> Problem details
Wherever the word "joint" appears in a line of the data, that line should be copied.

> Material provided
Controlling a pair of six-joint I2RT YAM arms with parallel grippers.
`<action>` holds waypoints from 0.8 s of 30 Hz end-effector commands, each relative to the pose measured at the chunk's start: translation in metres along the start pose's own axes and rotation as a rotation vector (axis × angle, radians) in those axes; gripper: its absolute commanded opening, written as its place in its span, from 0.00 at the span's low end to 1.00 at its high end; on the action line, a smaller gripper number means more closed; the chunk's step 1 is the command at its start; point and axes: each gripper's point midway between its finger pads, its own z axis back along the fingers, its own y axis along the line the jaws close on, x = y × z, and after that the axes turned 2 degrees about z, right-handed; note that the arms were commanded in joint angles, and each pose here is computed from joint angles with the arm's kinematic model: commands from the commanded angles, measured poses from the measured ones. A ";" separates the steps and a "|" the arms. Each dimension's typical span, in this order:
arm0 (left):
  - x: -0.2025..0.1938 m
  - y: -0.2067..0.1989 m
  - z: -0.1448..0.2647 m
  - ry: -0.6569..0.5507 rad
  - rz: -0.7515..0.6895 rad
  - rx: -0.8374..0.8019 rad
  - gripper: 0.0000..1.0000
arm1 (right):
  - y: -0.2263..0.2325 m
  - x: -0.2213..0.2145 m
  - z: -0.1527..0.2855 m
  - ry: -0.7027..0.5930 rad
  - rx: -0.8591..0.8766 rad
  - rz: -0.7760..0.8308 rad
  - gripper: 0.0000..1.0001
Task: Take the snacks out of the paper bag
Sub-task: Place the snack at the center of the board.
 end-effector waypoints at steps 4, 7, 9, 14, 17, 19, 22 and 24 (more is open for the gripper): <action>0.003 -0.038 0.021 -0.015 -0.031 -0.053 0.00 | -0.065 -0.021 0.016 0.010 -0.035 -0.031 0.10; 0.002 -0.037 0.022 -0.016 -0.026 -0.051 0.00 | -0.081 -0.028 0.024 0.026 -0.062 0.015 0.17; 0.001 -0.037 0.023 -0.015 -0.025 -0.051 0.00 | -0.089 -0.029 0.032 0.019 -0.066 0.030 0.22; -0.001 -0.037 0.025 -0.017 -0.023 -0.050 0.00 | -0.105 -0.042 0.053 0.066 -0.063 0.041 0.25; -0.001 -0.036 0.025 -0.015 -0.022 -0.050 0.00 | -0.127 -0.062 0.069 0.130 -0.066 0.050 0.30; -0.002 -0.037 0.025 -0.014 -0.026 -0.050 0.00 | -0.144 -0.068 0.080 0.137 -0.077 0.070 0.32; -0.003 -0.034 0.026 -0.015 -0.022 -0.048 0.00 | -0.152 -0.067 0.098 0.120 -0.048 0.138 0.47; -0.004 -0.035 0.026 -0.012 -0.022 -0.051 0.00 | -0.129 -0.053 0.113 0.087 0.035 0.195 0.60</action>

> Output of the task
Controlling a pair of six-joint I2RT YAM arms with parallel grippers.
`<action>` holds waypoints from 0.8 s of 30 Hz end-effector commands, each relative to the pose measured at the chunk's start: translation in metres along the start pose's own axes and rotation as a rotation vector (axis × angle, radians) in those axes; gripper: its absolute commanded opening, written as its place in its span, from 0.00 at the span's low end to 1.00 at its high end; on the action line, a smaller gripper number means more closed; the chunk's step 1 is the command at its start; point and axes: each gripper's point midway between its finger pads, its own z axis back along the fingers, its own y axis along the line the jaws close on, x = y × z, and after that the axes turned 2 degrees about z, right-handed; note that the arms were commanded in joint angles, and each pose here is computed from joint angles with the arm's kinematic model: commands from the commanded angles, measured poses from the measured ones. A ";" separates the steps and a "|" the arms. Each dimension's typical span, in this order:

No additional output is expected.